Ludicology

Why research into children’s play is important

Wednesday July 1, 2020

We all know play when we see it. Working out what conditions help or hinder play is more of a challenge. Not least because there is no finite list of conditions that support play, they vary, with context. So research in to play is essential if we are to uphold children's right to play. Children should at the very least be satisfied with their play experiences, researching play helps us secure sufficient opportunities for play because it illuminates that which might make more playing possible.

Why do research in to children’s play?

Well, let’s face it, if you are serious about anything, you research it. Research is a structured and disciplined commitment to finding out about a subject. That’s a little more than asking questions to find out what you want to know.

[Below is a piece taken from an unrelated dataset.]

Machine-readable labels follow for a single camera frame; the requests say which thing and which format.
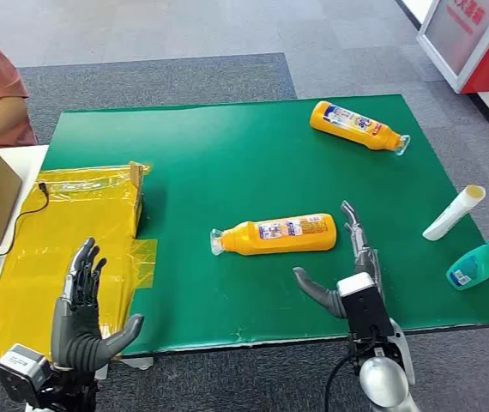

It’s about designing ways of looking, listening, investigating and exploring that will help you find out the unknown, unknowns, it’s about designing ways to enable all that might be learnt about a thing to bubble to the surface. When we do research like this it raises new questions for investigation, illuminates issues related to, but tangential to a subject that simple evaluation often misses, it provides opportunity for surprises, for dissident voices and ideas and incongruences to appear and sometimes, all too often perhaps, for the downright obvious to emerge, right under everyone’s nose.

As adults we have all played, so we already have a fair idea about it. That said, our individual experiences, while useful can form a pre-existing lens. We can have a tendency to interpret children’s experiences through our own, we can misinterpret, and we certainly cannot live in their shoes to really understand their context. What we can do is have positive regard for their preferred disposition (play/playful) and make concerted efforts to understand what playing means to them and what conditions best support it. When we engage in that endeavour with children, we can come to understand the unique sets of conditions that work for them in their contexts and we can work with all concerned to try and assemble those conditions appropriately. Creating assets for play that will benefit children and the wider community.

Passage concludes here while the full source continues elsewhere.